Former U.S. Rep. Jim Maloney (D-5) of Danbury, who served from 1997 to 2003, has said that he typically worked 80 hours a week, which should have been a concern to his constituents, but what should have been of concern was that usually 20 of those hours were devoted to campaign-related activities.
Rodriguez said one his primary motivations in seeking the seat is that, “I’ve seen how Congress has been going all crazy and they haven’t been doing their job. “The fighting with the president.”
He said Hayes has been among the worst offenders.
“She has not done what she was elected to do,” he declared. “She was elected to work for the district – not to right with the president and not to go around with [U.S. Rep. Alexandria] Ocasio-Cortez [(D-N,.Y.)] and fight with the Speaker of the House [Nancy Pelosi].”
However, politically, does it make sense to strongly support the president since Gary Rose, the noted Government instructor and author at Sacred Heart University, recently said on the Capitol Report at WTNH-Channel 8 in New Haven that Massachusetts Gov. Charlie Baker - a Republican from a neighboring state who is the most popular state chief executive in the country - has kept the president at arm’s length?
“The president has done a good job,” said Rodriguez.
“We’re spending taxpayer money on stuff that already has come out; how he was not involved in stuff in Russia,” he said of the congressional investigations into the president’s activities.
However, famed author Bob Woodward said during an appearance last November at the Horace Bushnell Performing Arts Center in Hartford that based on research for his best-seller, “Fear,” everything that Trump does “is a gamble.”
“The president is doing the best for our country,” said Rodriguez.
Getting back to the economy, Gary Cohn, who was the president’s first director of the National Economic Council, has recently said the president’s trade tariffs are hurting the domestic economy.
“I don’t see it that way,” Rodriguez said. “China has taken us for granted” and manipulated its currency. “That has to be changed.”
Congress recently approved a two-year budget that extends the debt ceiling until June 2021.
Rodriguez said he objects to the extension of the debt ceiling.
“We’re going to have the same problem every two years,” he explained.
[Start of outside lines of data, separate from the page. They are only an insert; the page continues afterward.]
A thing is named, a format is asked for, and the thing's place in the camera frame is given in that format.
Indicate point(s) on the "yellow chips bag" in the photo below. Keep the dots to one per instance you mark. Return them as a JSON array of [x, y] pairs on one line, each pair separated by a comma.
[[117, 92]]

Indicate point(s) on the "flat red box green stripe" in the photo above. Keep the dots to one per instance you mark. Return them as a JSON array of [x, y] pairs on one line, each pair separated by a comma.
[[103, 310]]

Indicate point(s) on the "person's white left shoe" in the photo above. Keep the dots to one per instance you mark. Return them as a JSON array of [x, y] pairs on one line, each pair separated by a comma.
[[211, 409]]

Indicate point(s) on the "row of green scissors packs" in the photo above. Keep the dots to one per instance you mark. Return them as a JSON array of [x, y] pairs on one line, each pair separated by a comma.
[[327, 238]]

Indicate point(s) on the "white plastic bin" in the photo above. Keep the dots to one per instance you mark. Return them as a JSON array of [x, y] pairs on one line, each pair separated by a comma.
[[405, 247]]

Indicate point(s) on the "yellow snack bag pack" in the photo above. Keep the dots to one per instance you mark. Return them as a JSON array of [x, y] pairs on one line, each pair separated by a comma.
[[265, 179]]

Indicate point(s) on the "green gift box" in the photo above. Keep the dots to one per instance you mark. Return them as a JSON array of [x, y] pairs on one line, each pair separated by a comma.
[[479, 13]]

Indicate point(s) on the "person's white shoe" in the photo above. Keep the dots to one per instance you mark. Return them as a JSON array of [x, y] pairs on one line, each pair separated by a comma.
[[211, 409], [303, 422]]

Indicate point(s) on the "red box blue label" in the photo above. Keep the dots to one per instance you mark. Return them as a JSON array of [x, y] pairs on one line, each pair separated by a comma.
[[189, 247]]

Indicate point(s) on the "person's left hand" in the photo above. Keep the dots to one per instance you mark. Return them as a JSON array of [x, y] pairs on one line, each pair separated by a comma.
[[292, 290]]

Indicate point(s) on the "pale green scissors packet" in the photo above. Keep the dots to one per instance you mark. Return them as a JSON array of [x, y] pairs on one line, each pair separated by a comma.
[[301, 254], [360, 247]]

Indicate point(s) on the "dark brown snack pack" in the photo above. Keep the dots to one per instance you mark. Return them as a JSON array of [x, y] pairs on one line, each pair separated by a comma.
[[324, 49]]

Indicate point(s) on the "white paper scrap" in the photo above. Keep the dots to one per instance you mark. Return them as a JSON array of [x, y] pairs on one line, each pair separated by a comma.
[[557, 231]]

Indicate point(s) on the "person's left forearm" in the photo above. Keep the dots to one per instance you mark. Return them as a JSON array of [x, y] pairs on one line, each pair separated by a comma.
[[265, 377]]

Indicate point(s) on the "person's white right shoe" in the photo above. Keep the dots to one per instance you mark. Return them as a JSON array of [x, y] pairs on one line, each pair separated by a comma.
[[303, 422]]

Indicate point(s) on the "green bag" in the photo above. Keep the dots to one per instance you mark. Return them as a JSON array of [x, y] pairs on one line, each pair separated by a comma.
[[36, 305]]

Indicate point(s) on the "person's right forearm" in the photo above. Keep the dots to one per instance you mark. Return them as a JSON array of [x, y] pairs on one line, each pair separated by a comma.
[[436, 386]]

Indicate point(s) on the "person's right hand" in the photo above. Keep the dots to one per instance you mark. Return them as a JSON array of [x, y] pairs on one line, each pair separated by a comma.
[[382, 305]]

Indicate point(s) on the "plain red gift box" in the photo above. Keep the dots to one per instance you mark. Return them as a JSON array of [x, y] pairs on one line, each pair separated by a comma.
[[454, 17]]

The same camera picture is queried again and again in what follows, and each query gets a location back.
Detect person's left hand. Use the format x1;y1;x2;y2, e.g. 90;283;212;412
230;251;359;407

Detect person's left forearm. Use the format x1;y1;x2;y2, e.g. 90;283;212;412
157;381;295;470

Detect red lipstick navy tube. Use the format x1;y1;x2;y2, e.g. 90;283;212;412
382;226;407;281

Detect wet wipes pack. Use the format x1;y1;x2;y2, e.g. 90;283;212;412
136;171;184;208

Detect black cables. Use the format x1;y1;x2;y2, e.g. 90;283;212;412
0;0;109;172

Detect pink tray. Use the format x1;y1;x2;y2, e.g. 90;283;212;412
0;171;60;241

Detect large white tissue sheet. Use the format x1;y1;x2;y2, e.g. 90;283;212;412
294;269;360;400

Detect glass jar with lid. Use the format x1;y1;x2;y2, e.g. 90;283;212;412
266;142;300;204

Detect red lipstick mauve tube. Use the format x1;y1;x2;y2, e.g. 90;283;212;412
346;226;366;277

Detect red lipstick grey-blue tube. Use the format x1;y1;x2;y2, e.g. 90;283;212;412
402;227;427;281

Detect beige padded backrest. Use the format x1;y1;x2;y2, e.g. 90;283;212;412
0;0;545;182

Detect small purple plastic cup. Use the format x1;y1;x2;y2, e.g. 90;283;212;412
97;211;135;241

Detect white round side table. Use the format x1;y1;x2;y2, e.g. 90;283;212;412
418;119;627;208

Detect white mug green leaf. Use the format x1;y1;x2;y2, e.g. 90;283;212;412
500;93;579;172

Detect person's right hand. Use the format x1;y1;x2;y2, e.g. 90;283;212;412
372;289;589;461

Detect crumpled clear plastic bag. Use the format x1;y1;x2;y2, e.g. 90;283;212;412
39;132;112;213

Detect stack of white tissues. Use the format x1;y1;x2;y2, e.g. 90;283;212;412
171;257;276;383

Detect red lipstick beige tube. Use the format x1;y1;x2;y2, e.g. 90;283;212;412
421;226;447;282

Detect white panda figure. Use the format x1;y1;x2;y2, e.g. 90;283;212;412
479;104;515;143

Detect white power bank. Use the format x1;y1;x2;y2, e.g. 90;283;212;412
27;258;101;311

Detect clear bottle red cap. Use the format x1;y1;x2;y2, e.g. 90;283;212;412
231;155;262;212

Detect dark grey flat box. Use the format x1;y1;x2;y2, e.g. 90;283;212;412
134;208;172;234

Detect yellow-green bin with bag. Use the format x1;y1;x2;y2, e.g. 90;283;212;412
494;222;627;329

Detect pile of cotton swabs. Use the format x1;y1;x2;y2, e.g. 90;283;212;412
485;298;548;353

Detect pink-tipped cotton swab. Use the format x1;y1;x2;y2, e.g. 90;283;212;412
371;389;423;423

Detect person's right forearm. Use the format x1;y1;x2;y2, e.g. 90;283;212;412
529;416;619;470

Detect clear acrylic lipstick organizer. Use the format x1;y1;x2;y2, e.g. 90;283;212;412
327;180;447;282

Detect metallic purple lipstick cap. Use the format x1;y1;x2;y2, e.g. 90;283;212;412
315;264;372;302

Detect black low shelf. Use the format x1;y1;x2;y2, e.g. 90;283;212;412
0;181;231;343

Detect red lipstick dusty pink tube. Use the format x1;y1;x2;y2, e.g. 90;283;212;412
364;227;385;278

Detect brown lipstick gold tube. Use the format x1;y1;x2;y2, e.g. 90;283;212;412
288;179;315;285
However, Rodriguez said he does support increasing spending for the military. Samuelson of the Washington Post recently reported that defense spending made up 52 percent of the federal budget in 1960 and just 15 percent in 2018.
“We have to fight for our freedom,” he said. The candidate added that too many military personnel are “not getting the right pay and benefits.”
On another subject, Rodriguez said he is concerned about the Democratic verbal attacks on the Immigration and Customs Enforcement (ICE) officials.
“There are a lot of good people in ICE,” he said., noting that ICE agents have been effective in seizing narcotics and arresting gang members.
“They’re doing their job,” said Rodriguez.
Greenwich Patch reported last year that U.S. Rep. Jim Himes (D-4) of Greenwich has been critical of Trump’s foreign policy, saying that, among other things, he’s alienated some American allies.
“He’s a business person, and he knows how to talk to those people,” Rodriguez said. “You’re not going to always be liked.”
Is the president too close to Russian leader Vladimir Putin?
Rodriguez said, Trump has indicated, “Why don’t we create relations instead of separations.”